/* SimpleApp.scala */
import org.apache.spark.SparkContext
import org.apache.spark.SparkContext._
import org.apache.spark.SparkConf
import com.datastax.spark.connector._,org.apache.spark.SparkContext,org.apache.spark.SparkContext._, org.apache.spark.SparkConf
import org.apache.spark.SparkContext
import org.apache.spark.SparkContext._
import org.apache.spark.sql._
import org.apache.spark.SparkConf
import com.datastax.driver.core.utils.UUIDs
import org.apache.spark.sql.functions.udf
import org.apache.spark.sql.cassandra
import org.apache.spark.sql.cassandra._
import com.datastax.spark.connector.cql.CassandraConnectorConf
import com.datastax.spark.connector.rdd.ReadConf
object SimpleApp {
def main(args: Array[String]) {
//val logFile = "/home/goutham/derby.log" // Should be some file on your system
val conf = new SparkConf().setAppName("Simple Application")
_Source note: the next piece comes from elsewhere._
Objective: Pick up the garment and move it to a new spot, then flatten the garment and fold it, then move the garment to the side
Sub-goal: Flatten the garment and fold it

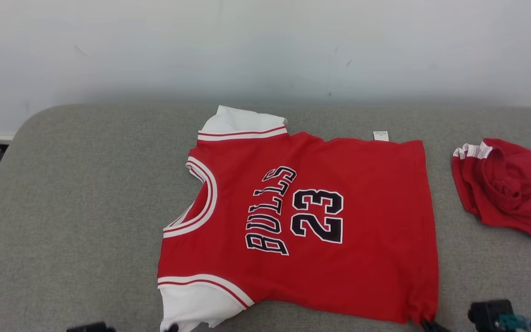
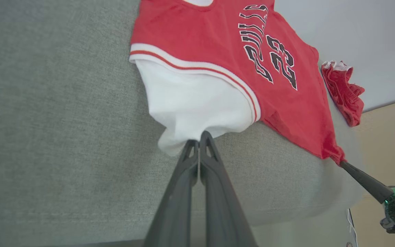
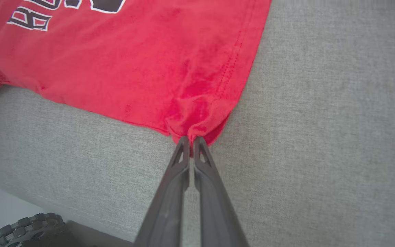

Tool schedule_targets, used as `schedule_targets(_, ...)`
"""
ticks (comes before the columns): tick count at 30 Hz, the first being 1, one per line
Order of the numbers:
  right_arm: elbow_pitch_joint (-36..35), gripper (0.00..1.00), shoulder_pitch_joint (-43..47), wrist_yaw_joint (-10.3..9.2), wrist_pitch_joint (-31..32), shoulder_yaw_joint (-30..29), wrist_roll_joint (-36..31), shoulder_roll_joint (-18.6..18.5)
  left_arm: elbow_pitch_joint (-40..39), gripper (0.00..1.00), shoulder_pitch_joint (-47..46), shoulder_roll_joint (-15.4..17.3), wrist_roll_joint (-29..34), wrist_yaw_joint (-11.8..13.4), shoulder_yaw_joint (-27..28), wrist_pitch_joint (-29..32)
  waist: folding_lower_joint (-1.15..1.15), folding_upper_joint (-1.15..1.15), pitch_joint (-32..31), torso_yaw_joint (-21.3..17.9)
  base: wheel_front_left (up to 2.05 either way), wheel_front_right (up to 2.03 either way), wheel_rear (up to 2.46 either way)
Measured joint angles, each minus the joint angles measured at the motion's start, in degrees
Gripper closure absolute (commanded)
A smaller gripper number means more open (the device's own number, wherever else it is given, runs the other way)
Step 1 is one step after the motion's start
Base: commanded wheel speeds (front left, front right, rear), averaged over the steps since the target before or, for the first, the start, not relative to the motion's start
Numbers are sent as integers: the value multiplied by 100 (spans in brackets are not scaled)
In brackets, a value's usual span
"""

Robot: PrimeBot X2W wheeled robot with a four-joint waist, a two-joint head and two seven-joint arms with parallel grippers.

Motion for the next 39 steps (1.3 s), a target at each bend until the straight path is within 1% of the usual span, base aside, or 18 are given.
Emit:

val sc = new SparkContext(conf)
//val logData = sc.textFile(logFile, 2).cache()
//val numAs = logData.filter(line => line.contains("a")).count()
//val numBs = logData.filter(line => line.contains("b")).count()
//println(s"Lines with a: $numAs, Lines with b: $numBs")
val timeUUID = udf(() => UUIDs.timeBased().toString)
val sqlcontext = new org.apache.spark.sql.SQLContext(sc)
val df = sqlcontext.read.format("com.databricks.spark.csv").option("wholeFile", "true").option("header", "true").option("parserLib", "UNIVOCITY").option("quote","\"").option("inferSchema", "true").option("escape","\"").option("quoteMode","ALL").load("/home/goutham/Work/data/user.csv").withColumn("user_uuid", timeUUID())
df.createOrReplaceTempView("source_user")
val num = df.count()
println(s" Number of records to be proccessed in the file is $num")
sqlcontext.sql("""CREATE TEMPORARY VIEW Dest_user
|USING org.apache.spark.sql.cassandra
|OPTIONS (
| table "t_user",
| keyspace "ks_payu",
| cluster "Test Cluster",
| pushdown "true"
|)""".stripMargin)
following is the .sbt file :
name := "Simple Project"
version := "1.0"
scalaVersion := "2.11.8"
libraryDependencies += "org.apache.spark" %% "spark-core" % "2.0.2"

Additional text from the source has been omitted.